Figure 6.. Low-dose m276-SL-PBD induces durable tumor regression in multiple CD276⁺ breast cancer PDX models

(A and B) Immunofluorescence staining for CD276 (green) in BCM-5471, BCM-4013, and BCM-4272 (B) breast cancer PDX models. Tumor endothelium was co-stained with CD31 (red), confirming CD276 expression in both tumor cells and tumor vasculature. Non-specific IgG (A) served as a non-binding control. Scale bars in (A) and (B), 50 μm. (C–E) Orthotopic growth of BCM-5471 (C), BCM-4013 (D), and BCM-4272 (E) breast tumors following treatment with vehicle (control) or 50 or 100 μg/kg m276-SL-PBD. Treatments with m276-SL-PBD were initiated when tumor volumes reached ~1,000 mm³ and were administered on the days shown (blue arrows); n = 7–8/group. Error bars denote SEM.

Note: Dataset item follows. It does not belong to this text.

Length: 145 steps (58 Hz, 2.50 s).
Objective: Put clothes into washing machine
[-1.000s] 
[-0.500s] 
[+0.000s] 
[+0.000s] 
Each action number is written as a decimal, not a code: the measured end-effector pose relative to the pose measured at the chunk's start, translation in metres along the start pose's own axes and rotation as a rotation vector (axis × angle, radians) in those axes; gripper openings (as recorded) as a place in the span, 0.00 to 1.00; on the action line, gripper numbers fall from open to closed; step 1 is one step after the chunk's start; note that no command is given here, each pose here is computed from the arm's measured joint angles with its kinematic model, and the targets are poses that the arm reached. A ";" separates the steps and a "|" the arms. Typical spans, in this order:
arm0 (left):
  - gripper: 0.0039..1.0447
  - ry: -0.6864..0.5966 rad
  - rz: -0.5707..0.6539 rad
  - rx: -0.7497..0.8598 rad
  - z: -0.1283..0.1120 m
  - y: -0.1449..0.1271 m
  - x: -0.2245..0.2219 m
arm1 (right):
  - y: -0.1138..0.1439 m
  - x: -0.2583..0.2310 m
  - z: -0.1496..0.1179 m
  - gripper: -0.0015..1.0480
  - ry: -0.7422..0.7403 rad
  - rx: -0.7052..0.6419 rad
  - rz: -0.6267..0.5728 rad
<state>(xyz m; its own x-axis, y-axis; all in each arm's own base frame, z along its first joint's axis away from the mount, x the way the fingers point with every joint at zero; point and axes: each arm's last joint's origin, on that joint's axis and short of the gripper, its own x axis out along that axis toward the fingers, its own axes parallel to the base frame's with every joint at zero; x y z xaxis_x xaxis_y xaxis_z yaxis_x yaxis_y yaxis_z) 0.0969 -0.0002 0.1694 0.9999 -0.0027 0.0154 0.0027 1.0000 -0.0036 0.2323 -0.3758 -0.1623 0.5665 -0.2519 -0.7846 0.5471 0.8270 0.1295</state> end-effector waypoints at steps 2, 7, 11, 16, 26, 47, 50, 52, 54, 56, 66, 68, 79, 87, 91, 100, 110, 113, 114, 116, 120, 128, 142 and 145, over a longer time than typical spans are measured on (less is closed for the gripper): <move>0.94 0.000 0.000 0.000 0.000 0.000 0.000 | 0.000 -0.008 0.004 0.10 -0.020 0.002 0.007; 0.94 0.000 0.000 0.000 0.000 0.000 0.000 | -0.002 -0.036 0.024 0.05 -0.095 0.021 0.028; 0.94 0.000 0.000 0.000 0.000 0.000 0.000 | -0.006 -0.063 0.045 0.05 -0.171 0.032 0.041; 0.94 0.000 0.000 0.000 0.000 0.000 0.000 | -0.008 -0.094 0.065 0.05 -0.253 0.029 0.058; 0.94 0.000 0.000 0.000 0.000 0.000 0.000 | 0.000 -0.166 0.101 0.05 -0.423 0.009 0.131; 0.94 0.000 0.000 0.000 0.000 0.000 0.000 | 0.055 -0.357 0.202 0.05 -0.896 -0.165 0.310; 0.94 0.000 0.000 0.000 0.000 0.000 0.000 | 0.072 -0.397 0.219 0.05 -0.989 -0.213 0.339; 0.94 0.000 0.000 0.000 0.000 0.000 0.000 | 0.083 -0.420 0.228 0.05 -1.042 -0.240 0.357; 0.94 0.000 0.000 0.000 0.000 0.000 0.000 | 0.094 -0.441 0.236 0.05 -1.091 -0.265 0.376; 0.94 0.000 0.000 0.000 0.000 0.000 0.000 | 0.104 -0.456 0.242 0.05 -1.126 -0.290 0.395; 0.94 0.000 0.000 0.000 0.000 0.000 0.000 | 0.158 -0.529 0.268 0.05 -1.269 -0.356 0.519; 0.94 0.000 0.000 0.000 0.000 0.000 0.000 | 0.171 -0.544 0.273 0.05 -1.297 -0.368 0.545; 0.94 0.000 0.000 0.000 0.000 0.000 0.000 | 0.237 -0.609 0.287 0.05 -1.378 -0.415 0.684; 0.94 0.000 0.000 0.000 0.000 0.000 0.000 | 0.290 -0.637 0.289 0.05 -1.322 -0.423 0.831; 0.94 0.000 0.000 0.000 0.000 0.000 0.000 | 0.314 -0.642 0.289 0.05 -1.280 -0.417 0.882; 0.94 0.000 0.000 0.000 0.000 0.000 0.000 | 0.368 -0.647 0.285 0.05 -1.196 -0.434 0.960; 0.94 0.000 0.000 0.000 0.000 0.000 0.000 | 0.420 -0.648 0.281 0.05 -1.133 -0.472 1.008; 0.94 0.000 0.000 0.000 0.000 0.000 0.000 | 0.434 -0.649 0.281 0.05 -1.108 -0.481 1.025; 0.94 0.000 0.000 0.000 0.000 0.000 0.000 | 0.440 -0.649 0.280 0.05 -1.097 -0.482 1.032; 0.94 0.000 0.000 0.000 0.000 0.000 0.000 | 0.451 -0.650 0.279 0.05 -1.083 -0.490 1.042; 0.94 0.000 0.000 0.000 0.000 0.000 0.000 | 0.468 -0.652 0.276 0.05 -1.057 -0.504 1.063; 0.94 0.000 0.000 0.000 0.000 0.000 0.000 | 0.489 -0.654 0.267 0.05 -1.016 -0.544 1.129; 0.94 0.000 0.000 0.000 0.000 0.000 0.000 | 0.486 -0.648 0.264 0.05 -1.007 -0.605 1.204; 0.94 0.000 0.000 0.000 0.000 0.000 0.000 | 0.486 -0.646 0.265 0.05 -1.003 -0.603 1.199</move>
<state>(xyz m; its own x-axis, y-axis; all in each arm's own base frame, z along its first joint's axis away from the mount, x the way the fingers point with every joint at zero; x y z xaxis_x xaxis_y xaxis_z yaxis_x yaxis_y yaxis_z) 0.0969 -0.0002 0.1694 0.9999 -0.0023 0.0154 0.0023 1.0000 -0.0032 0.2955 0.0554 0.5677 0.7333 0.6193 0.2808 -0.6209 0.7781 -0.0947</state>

Figure 7.. Low m276-SL-PBD doses: Well tolerated with potent anti-tumor activity

(A) Orthotopic growth of BCM-5471 breast tumors in response to treatment with vehicle (control) or 12.5, 25, or 50 μg/kg m276-SL-PBD or 50 μg/kg trastuzumab-SL-PBD. ADC treatments were initiated when tumor volumes reached ~1,000 mm³ and were administered on the days shown (blue arrows); n = 10/group. p = 0.0003 between the 12.5 and the 25 μg/kg groups at day 89 post inoculation, and p = 0.001 between the 25 and the 50 μg/kg groups at day 124 post inoculation. Error bars denote SEM. (B) Body weights were evaluated in C57BL/6 mice following two treatments (blue arrows) with 1 or 2 mg/kg m276-SL-PBD. A t test determined p values between the two doses at the indicated time points. Error bars denote SD.